> _DATA LISTING_
[Start of section]

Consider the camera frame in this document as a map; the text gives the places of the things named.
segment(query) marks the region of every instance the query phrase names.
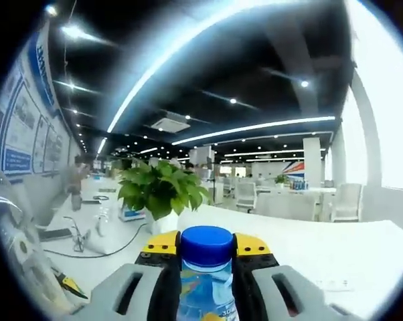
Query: water bottle
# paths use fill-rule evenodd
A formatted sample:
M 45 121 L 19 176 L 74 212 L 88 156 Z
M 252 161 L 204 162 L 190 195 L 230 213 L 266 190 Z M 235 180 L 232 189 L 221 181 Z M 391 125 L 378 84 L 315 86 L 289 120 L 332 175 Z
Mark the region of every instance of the water bottle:
M 181 295 L 177 321 L 238 321 L 232 293 L 233 235 L 195 226 L 181 235 Z

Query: ceiling
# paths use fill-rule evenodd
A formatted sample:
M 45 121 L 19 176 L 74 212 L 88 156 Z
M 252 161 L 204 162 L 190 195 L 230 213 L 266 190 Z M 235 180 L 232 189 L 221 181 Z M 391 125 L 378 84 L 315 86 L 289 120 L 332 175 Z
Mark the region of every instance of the ceiling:
M 158 148 L 143 157 L 185 157 L 194 146 L 212 144 L 216 161 L 239 162 L 254 157 L 224 155 L 234 150 L 299 150 L 308 136 L 319 136 L 321 147 L 329 146 L 353 71 L 342 1 L 248 9 L 196 36 L 191 31 L 222 8 L 196 8 L 188 4 L 192 1 L 179 0 L 108 3 L 57 4 L 49 39 L 56 94 L 87 154 L 96 155 L 103 138 L 107 140 L 101 156 L 117 148 L 126 149 L 119 156 Z M 72 39 L 63 26 L 78 26 L 91 38 Z M 177 47 L 176 39 L 182 37 L 187 42 Z M 167 52 L 173 52 L 168 59 Z M 158 68 L 146 77 L 153 64 Z M 142 85 L 137 92 L 135 85 Z M 136 94 L 122 106 L 132 89 Z M 125 110 L 112 129 L 121 106 Z M 189 127 L 175 133 L 151 128 L 167 115 Z M 243 126 L 322 116 L 336 120 L 266 126 L 171 144 Z M 294 154 L 303 157 L 298 152 L 277 157 Z

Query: blue bottle cap
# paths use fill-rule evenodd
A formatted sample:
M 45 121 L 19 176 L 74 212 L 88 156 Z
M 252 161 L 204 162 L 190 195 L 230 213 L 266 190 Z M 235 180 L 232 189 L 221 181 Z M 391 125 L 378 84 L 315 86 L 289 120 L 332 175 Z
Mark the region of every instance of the blue bottle cap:
M 233 235 L 216 226 L 194 226 L 181 234 L 181 256 L 194 265 L 214 267 L 232 258 Z

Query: air vent
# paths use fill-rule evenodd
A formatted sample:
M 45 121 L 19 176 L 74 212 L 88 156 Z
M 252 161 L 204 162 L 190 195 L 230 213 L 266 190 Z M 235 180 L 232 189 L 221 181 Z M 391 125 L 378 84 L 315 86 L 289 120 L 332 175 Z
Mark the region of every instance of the air vent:
M 178 121 L 170 118 L 162 118 L 158 122 L 156 122 L 154 125 L 151 126 L 151 128 L 159 130 L 160 128 L 165 131 L 165 132 L 180 132 L 181 130 L 184 130 L 186 128 L 189 128 L 189 124 L 187 124 L 184 121 Z

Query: plant pot
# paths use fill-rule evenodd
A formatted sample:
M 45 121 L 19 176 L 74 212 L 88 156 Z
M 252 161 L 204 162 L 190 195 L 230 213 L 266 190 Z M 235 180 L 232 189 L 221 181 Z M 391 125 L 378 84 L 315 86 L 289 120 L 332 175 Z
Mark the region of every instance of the plant pot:
M 147 231 L 150 234 L 157 235 L 177 230 L 178 216 L 174 211 L 156 221 L 148 209 L 144 209 L 144 213 L 145 221 L 147 222 Z

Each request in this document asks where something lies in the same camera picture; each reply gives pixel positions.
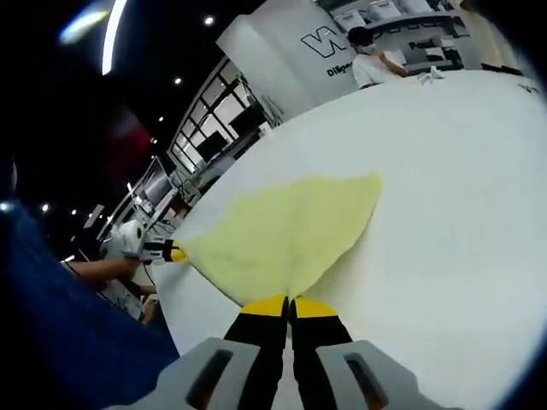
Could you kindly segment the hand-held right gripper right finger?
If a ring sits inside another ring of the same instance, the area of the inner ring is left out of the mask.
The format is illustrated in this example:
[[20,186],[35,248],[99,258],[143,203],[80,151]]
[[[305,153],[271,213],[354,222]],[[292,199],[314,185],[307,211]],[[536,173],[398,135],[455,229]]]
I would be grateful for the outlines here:
[[430,409],[417,377],[370,342],[354,341],[323,302],[298,297],[289,322],[293,371],[306,409]]

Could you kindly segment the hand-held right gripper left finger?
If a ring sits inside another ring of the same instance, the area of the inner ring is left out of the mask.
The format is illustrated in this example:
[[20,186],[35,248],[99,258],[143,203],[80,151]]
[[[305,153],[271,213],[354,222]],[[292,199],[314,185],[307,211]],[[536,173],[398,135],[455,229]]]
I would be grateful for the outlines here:
[[269,409],[283,372],[287,298],[244,306],[223,338],[210,337],[161,372],[142,409]]

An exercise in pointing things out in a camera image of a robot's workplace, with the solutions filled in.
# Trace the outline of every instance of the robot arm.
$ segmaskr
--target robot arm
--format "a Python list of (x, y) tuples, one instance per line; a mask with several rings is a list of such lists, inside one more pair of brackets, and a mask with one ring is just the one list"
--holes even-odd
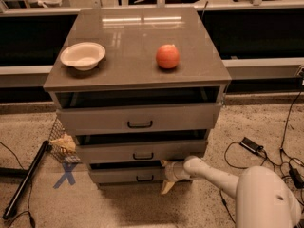
[(300, 221), (301, 209), (294, 194), (275, 172), (265, 167), (250, 167), (236, 177), (195, 156), (161, 164), (167, 178), (162, 194), (177, 181), (207, 179), (236, 200), (237, 228), (293, 228)]

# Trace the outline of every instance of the blue tape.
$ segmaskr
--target blue tape
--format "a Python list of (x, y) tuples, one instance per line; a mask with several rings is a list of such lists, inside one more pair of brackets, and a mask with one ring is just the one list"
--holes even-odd
[(60, 179), (58, 179), (56, 184), (53, 186), (54, 189), (59, 188), (66, 179), (68, 180), (68, 183), (70, 185), (74, 185), (76, 183), (76, 181), (73, 177), (73, 174), (72, 174), (72, 171), (76, 167), (76, 165), (77, 165), (77, 163), (63, 163), (65, 173), (63, 174), (63, 176)]

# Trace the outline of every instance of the concrete floor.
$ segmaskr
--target concrete floor
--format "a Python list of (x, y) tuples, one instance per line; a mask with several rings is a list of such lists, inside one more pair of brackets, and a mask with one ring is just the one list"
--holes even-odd
[[(248, 137), (264, 146), (273, 162), (280, 163), (279, 147), (291, 102), (296, 94), (227, 96), (209, 137), (204, 160), (213, 167), (239, 175), (241, 170), (230, 167), (224, 160), (229, 143)], [(53, 103), (0, 104), (0, 142), (9, 147), (29, 168), (40, 145), (48, 139), (55, 121)], [(284, 144), (292, 157), (304, 161), (304, 97), (294, 104)], [(260, 165), (262, 159), (235, 144), (228, 152), (228, 160), (238, 166)], [(0, 167), (18, 168), (13, 155), (0, 146)], [(304, 175), (304, 168), (295, 166)], [(287, 165), (283, 165), (287, 175)], [(46, 154), (35, 173), (30, 197), (30, 211), (37, 228), (105, 228), (105, 227), (234, 227), (221, 203), (219, 190), (206, 180), (179, 183), (165, 196), (160, 184), (107, 186), (98, 189), (78, 164), (71, 185), (65, 180), (55, 188), (64, 174), (63, 166)], [(0, 211), (4, 209), (18, 187), (18, 181), (0, 178)], [(300, 199), (300, 191), (288, 181), (288, 186)], [(235, 203), (226, 198), (232, 216)], [(21, 200), (18, 213), (27, 210), (29, 189)], [(9, 222), (0, 221), (0, 227)], [(29, 217), (22, 216), (12, 227), (28, 228)]]

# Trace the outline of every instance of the drawer handle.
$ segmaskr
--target drawer handle
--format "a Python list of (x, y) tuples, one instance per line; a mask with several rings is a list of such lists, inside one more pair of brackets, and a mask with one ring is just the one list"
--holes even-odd
[(152, 181), (153, 179), (154, 179), (154, 175), (152, 175), (150, 179), (142, 179), (142, 180), (138, 176), (136, 176), (137, 182)]
[(148, 157), (137, 157), (135, 153), (133, 154), (133, 159), (134, 160), (152, 160), (153, 157), (154, 157), (154, 153), (153, 152), (151, 152), (151, 155), (148, 156)]
[(130, 121), (127, 122), (129, 128), (149, 128), (153, 125), (153, 121), (150, 121), (148, 124), (132, 124)]

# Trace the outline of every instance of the gray cabinet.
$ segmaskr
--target gray cabinet
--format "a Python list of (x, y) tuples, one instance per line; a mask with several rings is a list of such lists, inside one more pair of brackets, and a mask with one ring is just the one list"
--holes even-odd
[[(45, 90), (92, 181), (162, 181), (160, 160), (204, 155), (230, 76), (194, 9), (84, 10), (63, 49), (83, 41), (105, 58), (85, 72), (57, 60)], [(163, 44), (177, 68), (157, 66)]]

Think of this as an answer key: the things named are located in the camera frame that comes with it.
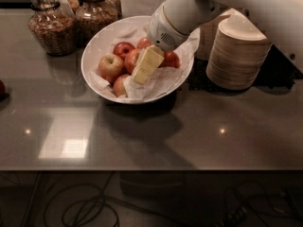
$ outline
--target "white bowl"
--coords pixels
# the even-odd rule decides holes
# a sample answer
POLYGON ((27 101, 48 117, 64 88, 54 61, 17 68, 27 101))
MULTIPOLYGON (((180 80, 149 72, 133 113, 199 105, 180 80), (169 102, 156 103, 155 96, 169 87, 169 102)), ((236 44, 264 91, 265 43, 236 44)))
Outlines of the white bowl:
MULTIPOLYGON (((92 71, 96 71, 98 68, 98 62, 101 57, 108 53, 112 53, 113 47, 117 42, 117 36, 119 37, 119 40, 121 40, 120 38, 121 36, 123 37, 123 33, 125 32, 128 34, 128 36, 123 38, 123 41, 131 42, 134 46, 136 46, 135 42, 137 42, 140 38, 146 36, 146 27, 150 18, 151 16, 135 16, 114 22, 102 29, 98 34, 94 36, 88 45, 86 45, 81 59, 81 71, 87 84, 98 95, 113 102, 125 104, 142 104, 153 102, 163 96, 170 94, 187 79, 193 65, 194 53, 198 49, 199 45, 199 28, 193 31, 190 35, 190 38, 175 50, 175 53, 180 58, 181 66, 179 69, 183 70, 182 76, 176 79, 175 82, 172 83, 171 87, 165 93, 159 96, 134 100, 131 98, 119 98, 113 95, 111 86, 108 85, 107 90, 100 90, 100 88, 92 81, 92 71)), ((107 83, 107 81, 102 78, 99 78, 99 81, 102 83, 104 82, 105 84, 107 83)))

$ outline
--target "stack of bowls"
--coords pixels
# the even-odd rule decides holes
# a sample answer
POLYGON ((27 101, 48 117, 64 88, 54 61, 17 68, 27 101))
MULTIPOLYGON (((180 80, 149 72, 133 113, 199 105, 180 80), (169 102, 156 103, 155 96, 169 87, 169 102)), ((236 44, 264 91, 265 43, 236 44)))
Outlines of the stack of bowls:
POLYGON ((233 14, 219 23, 206 74, 222 88, 247 89, 254 83, 271 46, 245 16, 233 14))

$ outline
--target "apple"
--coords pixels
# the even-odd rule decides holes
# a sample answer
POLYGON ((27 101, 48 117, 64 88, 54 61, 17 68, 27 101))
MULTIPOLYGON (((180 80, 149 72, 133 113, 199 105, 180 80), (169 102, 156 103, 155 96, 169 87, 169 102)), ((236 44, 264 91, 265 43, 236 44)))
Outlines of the apple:
POLYGON ((138 43, 137 43, 137 45, 136 45, 136 47, 137 48, 140 48, 140 49, 142 49, 142 48, 147 48, 147 47, 149 47, 149 46, 151 46, 152 45, 152 43, 148 40, 148 38, 147 37, 143 37, 143 38, 141 38, 139 41, 138 41, 138 43))
POLYGON ((141 50, 142 49, 140 49, 140 48, 133 49, 125 58, 124 63, 125 63, 126 70, 129 72, 129 74, 132 74, 132 72, 136 66, 136 61, 138 60, 141 50))
POLYGON ((114 83, 118 77, 126 73, 124 61, 114 54, 107 54, 100 59, 98 71, 100 76, 110 83, 114 83))
POLYGON ((116 97, 119 97, 122 95, 127 96, 127 92, 125 90, 123 82, 129 76, 130 76, 129 74, 123 74, 116 79, 114 86, 113 86, 113 90, 114 90, 116 97))
POLYGON ((6 86, 2 80, 0 80, 0 96, 2 96, 6 92, 6 86))
POLYGON ((126 56, 135 49, 134 45, 128 42, 120 42, 114 46, 113 54, 125 60, 126 56))
POLYGON ((180 59, 178 55, 173 51, 165 51, 164 52, 164 60, 160 64, 159 67, 180 67, 180 59))

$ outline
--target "white paper liner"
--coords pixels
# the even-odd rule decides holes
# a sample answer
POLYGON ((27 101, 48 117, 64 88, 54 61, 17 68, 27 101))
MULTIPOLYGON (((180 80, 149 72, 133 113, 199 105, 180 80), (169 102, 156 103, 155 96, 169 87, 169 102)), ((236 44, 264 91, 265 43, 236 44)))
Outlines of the white paper liner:
MULTIPOLYGON (((119 42, 129 42, 136 46, 142 37, 147 36, 146 28, 147 25, 141 28, 129 26, 125 30, 122 30, 111 42, 108 54, 113 52, 114 46, 119 42)), ((156 100, 158 97, 171 93, 186 79, 193 64, 194 53, 199 47, 199 40, 200 29, 197 28, 183 44, 174 50, 179 56, 180 68, 157 68, 149 81, 144 85, 135 83, 132 81, 132 77, 126 78, 124 86, 128 97, 116 97, 114 95, 112 85, 98 74, 98 65, 90 72, 90 81, 101 96, 112 99, 115 102, 137 104, 156 100)))

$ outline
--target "bowl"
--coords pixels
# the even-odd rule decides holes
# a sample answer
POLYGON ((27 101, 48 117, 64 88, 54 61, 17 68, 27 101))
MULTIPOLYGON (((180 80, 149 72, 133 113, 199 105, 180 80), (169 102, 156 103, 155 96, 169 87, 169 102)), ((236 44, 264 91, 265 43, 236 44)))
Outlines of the bowl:
POLYGON ((136 46, 140 38, 147 36, 146 31, 150 18, 151 16, 134 16, 116 21, 102 29, 86 45, 81 58, 81 72, 86 83, 95 93, 113 102, 143 104, 167 96, 185 82, 193 66, 194 53, 199 46, 199 28, 190 34, 186 42, 174 50, 180 58, 180 68, 156 69, 180 70, 177 72, 180 76, 171 79, 169 83, 162 83, 163 85, 168 84, 169 87, 166 87, 161 92, 152 92, 141 98, 116 97, 113 93, 112 85, 98 75, 99 60, 106 54, 112 53, 116 43, 126 41, 136 46))

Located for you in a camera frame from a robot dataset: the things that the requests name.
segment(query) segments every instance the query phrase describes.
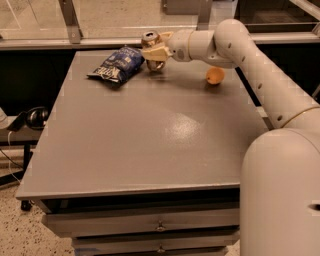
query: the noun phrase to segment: floor
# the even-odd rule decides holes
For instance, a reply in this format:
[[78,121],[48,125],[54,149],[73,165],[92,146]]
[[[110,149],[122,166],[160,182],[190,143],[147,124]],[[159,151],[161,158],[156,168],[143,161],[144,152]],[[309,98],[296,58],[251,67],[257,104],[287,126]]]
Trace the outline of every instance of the floor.
[[[232,15],[234,8],[231,3],[229,1],[215,4],[213,25],[217,20]],[[114,24],[119,21],[122,22],[120,31],[126,36],[138,36],[146,30],[146,22],[159,30],[190,28],[197,23],[196,16],[163,14],[160,8],[161,0],[74,0],[74,4],[86,38],[118,36],[119,27],[115,28]],[[148,12],[141,16],[141,9],[147,9]],[[4,39],[67,38],[58,1],[0,0],[0,35]],[[5,174],[9,174],[8,164],[3,156],[0,156],[0,175]],[[37,206],[34,205],[30,212],[21,211],[21,202],[15,199],[18,185],[16,182],[0,187],[0,255],[74,255],[71,239],[61,239],[42,225],[43,213]],[[240,255],[239,248],[238,241],[228,248],[227,256]]]

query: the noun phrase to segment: speckled floor
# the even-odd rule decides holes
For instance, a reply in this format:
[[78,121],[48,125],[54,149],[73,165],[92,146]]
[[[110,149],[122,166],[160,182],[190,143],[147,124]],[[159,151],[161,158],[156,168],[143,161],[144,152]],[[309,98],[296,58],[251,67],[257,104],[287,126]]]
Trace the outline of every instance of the speckled floor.
[[17,188],[0,188],[0,255],[74,255],[71,239],[61,239],[42,225],[43,213],[37,206],[30,212],[21,211],[21,202],[14,197]]

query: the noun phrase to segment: glass window
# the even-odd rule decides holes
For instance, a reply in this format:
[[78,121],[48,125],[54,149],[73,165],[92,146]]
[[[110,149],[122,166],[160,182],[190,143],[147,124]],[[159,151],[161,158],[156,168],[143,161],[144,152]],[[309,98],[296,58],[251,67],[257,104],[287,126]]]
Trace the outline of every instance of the glass window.
[[0,0],[4,39],[68,38],[58,0]]

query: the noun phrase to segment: gray table
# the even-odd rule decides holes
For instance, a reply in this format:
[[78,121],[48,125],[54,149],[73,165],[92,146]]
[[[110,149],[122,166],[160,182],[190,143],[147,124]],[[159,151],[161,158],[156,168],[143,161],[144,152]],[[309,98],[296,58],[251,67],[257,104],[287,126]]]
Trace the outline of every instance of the gray table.
[[[238,225],[239,209],[233,199],[217,204],[216,194],[203,201],[206,192],[201,193],[239,190],[244,154],[267,130],[236,72],[226,70],[225,80],[219,86],[210,86],[205,80],[208,65],[170,60],[162,73],[149,73],[143,64],[138,74],[114,90],[111,84],[86,76],[110,53],[76,53],[17,198],[34,200],[42,207],[48,214],[44,223],[49,228],[60,236],[74,237],[75,247],[85,249],[79,255],[138,250],[139,243],[134,242],[137,238],[132,234],[150,231],[151,220],[161,229],[166,218],[166,227],[178,232],[176,237],[180,239],[172,243],[171,233],[162,237],[161,245],[169,241],[167,247],[171,249],[187,244],[209,246],[201,241],[215,241],[211,246],[216,248],[219,243],[228,244],[225,237],[235,240],[236,229],[218,235],[216,230],[194,234],[190,229]],[[174,203],[162,198],[167,195],[170,199],[174,193],[189,194],[178,194]],[[139,198],[149,194],[157,196],[149,201]],[[127,198],[115,209],[105,201],[111,197],[120,202],[126,196],[136,197]],[[78,205],[70,210],[68,205],[79,203],[77,200],[91,203],[90,207],[97,202],[107,208],[101,211],[95,205],[93,212],[88,205],[90,211]],[[150,223],[133,224],[146,220]],[[184,239],[190,234],[179,233],[184,229],[192,234],[188,242]],[[119,251],[117,237],[107,242],[76,239],[119,233],[131,234],[128,241],[135,249],[128,245],[126,251]],[[143,234],[138,240],[148,237],[148,243],[143,242],[146,247],[141,248],[149,249],[160,235]],[[114,250],[110,251],[110,246],[115,246]]]

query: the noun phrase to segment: drawer
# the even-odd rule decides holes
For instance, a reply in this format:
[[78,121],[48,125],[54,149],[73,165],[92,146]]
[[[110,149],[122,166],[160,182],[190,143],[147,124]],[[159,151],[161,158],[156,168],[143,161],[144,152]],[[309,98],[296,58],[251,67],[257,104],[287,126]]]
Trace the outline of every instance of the drawer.
[[79,255],[158,252],[172,250],[225,247],[239,239],[238,230],[202,230],[167,234],[118,235],[99,238],[73,239]]
[[124,210],[52,214],[43,224],[60,237],[87,237],[139,232],[239,225],[239,209],[161,212]]

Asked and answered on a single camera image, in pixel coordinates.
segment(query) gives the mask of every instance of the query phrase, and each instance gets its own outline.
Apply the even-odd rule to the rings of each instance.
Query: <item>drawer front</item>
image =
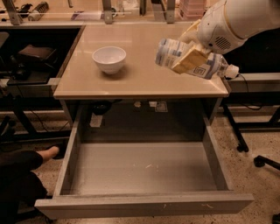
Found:
[[[159,119],[160,131],[154,132],[148,127],[146,131],[150,136],[146,142],[141,136],[142,130],[140,137],[130,133],[130,130],[137,131],[134,125],[143,129],[147,125],[133,122],[141,112],[135,112],[133,116],[136,117],[132,118],[122,115],[129,123],[133,122],[133,127],[124,124],[119,136],[114,126],[119,127],[119,121],[105,115],[105,126],[109,127],[92,129],[88,126],[90,107],[81,106],[53,199],[38,200],[36,208],[51,219],[235,214],[241,211],[254,200],[253,196],[233,191],[209,121],[203,112],[197,112],[202,111],[202,107],[195,108],[193,101],[196,105],[197,100],[183,102],[187,105],[185,110],[179,111],[183,115],[176,114],[177,106],[168,108],[169,115],[139,114],[154,126],[158,125],[154,120]],[[119,106],[119,111],[123,112],[125,106]],[[168,128],[168,123],[178,126]],[[105,141],[106,131],[110,134]]]

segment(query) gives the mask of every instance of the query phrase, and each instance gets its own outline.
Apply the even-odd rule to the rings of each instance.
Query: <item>black pants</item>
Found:
[[[43,158],[31,150],[0,155],[0,223],[15,223],[19,201],[32,207],[46,197],[46,189],[31,170],[39,168]]]

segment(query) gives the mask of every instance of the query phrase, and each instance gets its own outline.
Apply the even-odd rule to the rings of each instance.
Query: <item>white robotic arm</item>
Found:
[[[197,35],[205,48],[224,54],[278,27],[280,0],[220,0],[201,19]]]

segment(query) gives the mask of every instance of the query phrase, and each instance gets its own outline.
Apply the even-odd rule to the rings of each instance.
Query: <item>bowl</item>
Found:
[[[117,46],[105,46],[93,52],[92,57],[105,74],[116,74],[124,65],[126,52]]]

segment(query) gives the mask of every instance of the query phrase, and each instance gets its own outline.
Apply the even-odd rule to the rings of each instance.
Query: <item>person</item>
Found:
[[[44,199],[47,190],[32,172],[50,159],[64,157],[64,143],[52,145],[45,150],[19,150],[0,155],[0,223],[17,222],[20,201],[33,207],[35,201]]]

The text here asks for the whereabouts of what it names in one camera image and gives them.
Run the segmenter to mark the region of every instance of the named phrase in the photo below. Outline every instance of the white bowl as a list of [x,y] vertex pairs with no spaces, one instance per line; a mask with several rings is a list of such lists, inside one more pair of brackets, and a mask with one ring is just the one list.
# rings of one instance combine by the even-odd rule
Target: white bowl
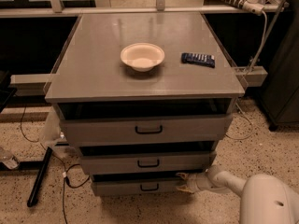
[[121,60],[136,71],[146,72],[164,60],[164,51],[150,43],[135,43],[121,51]]

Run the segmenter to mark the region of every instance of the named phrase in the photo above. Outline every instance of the speckled floor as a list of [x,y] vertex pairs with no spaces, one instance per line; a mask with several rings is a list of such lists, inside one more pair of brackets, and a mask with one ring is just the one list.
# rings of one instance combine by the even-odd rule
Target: speckled floor
[[[217,147],[215,164],[243,178],[259,173],[274,175],[299,192],[299,128],[279,127],[271,133],[265,115],[253,100],[244,98],[239,104],[253,124],[252,136],[238,141],[225,137]],[[0,114],[0,146],[10,149],[21,161],[42,160],[45,150],[40,143],[29,142],[21,134],[23,111],[23,107],[9,107]],[[49,106],[26,109],[22,128],[28,139],[39,139],[49,111]],[[249,131],[248,121],[234,113],[228,135],[242,138]],[[66,167],[78,163],[72,148],[56,147],[54,152]],[[52,157],[38,203],[31,208],[27,201],[37,172],[0,173],[0,224],[64,223],[63,170],[62,164]],[[77,166],[69,178],[76,185],[86,176]],[[78,189],[65,187],[64,207],[69,224],[235,224],[239,216],[239,198],[233,193],[204,191],[100,198],[93,196],[90,182]]]

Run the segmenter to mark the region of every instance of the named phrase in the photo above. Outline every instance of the robotic hand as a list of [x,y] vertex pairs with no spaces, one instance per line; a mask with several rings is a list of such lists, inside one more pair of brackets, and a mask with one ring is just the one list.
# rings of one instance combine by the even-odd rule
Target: robotic hand
[[299,224],[299,195],[271,175],[254,175],[246,181],[213,165],[204,173],[178,176],[186,181],[178,187],[182,191],[231,190],[239,196],[240,224]]

[End of section]

From the records above, give again exactly the lines running from the line with "# Trace the outline of every instance of the concrete" to the line with "--target gray cabinet", inclusive.

# Trace the outline of every instance of the concrete floor.
$ segmaskr
--target concrete floor
--format "a Python list of (x, y) tuples, one instance per line; a mask with several rings is a list of such lists, inside one more pair of brackets, and a mask with one ring is just the one list"
--holes even-odd
[[(248, 137), (264, 146), (273, 162), (280, 163), (279, 147), (291, 102), (296, 94), (227, 96), (209, 137), (204, 160), (213, 167), (239, 175), (241, 170), (230, 167), (224, 160), (229, 143)], [(53, 103), (0, 104), (0, 142), (9, 147), (29, 168), (40, 145), (48, 139), (55, 121)], [(284, 144), (292, 157), (304, 161), (304, 97), (294, 104)], [(260, 165), (262, 159), (235, 144), (228, 152), (228, 160), (238, 166)], [(0, 167), (18, 168), (13, 155), (0, 146)], [(304, 175), (304, 168), (295, 166)], [(287, 165), (283, 165), (287, 175)], [(46, 154), (35, 173), (30, 197), (30, 211), (37, 228), (105, 228), (105, 227), (234, 227), (221, 203), (219, 190), (206, 180), (179, 183), (165, 196), (160, 184), (107, 186), (98, 189), (78, 164), (71, 185), (65, 180), (55, 188), (64, 174), (63, 166)], [(0, 211), (4, 209), (18, 187), (18, 181), (0, 178)], [(300, 199), (300, 191), (288, 181), (288, 186)], [(235, 203), (226, 198), (232, 216)], [(21, 200), (18, 213), (27, 210), (29, 189)], [(9, 222), (0, 221), (0, 227)], [(29, 217), (22, 216), (12, 227), (28, 228)]]

# Trace the outline of every instance of the drawer handle.
$ segmaskr
--target drawer handle
--format "a Python list of (x, y) tuples, one instance per line; a mask with several rings is a list of such lists, inside one more pair of brackets, and a mask with one ring is just the one list"
--holes even-odd
[(152, 181), (153, 179), (154, 179), (154, 175), (152, 175), (150, 179), (142, 179), (142, 180), (138, 176), (136, 176), (137, 182)]
[(148, 157), (137, 157), (135, 153), (133, 154), (133, 159), (134, 160), (152, 160), (153, 157), (154, 157), (154, 153), (153, 152), (151, 152), (151, 155), (148, 156)]
[(130, 121), (127, 122), (129, 128), (149, 128), (153, 125), (153, 121), (150, 121), (148, 124), (132, 124)]

# Trace the outline of every instance of the gray cabinet.
$ segmaskr
--target gray cabinet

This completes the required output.